If we plot the graph of the available solutions we can see the bound of the current start-of-art at any given point on the cost-quality curve. The blue line shows the best-in-class Pareto frontier, and it defines the point at which a solution is worthwhile to a user.

Pareto frontier

Any compressor that falls behind the frontier - the grey entries in the figure above - is effectively obsolete. A user should be choosing an alternative which gives more quality at the same performance, or more performance at the same quality.

Pareto optimizations

When optimizing a lossy compressor we don’t necessarily need to keep an identical compression output. The only hard requirement is that the changes made are a net “win” relative to the existing frontier.

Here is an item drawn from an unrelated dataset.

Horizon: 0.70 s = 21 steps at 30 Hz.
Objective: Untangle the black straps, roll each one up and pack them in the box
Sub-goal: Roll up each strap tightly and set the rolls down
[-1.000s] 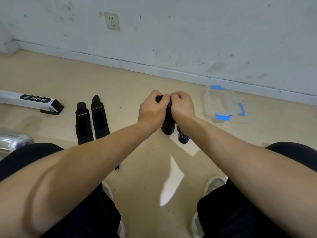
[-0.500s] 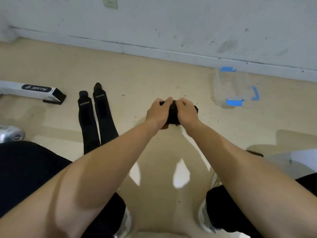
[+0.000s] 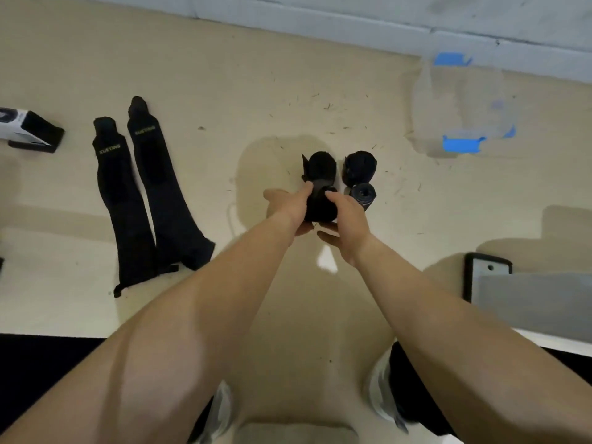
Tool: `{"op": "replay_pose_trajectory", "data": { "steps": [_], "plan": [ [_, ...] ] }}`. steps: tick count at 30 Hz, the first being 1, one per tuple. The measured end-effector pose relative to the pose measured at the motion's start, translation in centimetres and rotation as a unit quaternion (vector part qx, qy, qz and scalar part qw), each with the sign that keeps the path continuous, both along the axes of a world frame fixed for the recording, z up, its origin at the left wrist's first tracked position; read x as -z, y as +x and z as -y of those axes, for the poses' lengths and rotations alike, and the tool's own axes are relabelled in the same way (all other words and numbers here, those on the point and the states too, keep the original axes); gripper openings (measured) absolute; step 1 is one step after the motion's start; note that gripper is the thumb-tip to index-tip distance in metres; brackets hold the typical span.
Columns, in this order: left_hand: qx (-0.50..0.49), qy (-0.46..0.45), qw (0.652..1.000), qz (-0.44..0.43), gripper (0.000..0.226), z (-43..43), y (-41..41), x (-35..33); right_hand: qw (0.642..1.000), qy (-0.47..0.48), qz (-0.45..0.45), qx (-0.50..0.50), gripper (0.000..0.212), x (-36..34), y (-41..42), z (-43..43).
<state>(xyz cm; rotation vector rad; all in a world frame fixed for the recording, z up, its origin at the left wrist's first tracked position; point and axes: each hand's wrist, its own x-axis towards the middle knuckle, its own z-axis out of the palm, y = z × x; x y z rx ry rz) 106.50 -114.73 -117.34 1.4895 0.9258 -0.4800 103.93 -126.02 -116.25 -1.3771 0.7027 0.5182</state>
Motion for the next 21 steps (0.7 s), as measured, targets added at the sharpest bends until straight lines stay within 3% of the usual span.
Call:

During optimization it is often possible to find parts of the codec which simply do not justify their runtime cost. Removing these gives an absolute drop in image quality for a given compressor setting, but moves the modified codec to a new state-of-the-art position on the Pareto frontier.

Pareto frontier improvement

While this seems like a loss for image quality, it is important to remember that this isn’t a zero-sum game. It is nearly always possible for a user to use a more thorough search quality to recover the lost quality. As long as that is less expensive than the gained performance, the overall frontier advances.

Pareto frontier improvement

The only case where this argument isn’t true is for the highest quality end of the compression spectrum. If we remove options that impact the best quality mode there isn’t a “better quality” option that can be used to recover any losses. We are therefore more careful with search-space reductions that impact the top-end, as that is quality permanently lost to the void.

Optimizing along the frontier

Most of the optimizations to the algorithms and heuristics the compressor uses are about trying to manage the amount of the encoding space searched. If we can reduce the amount of encoding space searched then that’s a direct performance win, as we do much less work.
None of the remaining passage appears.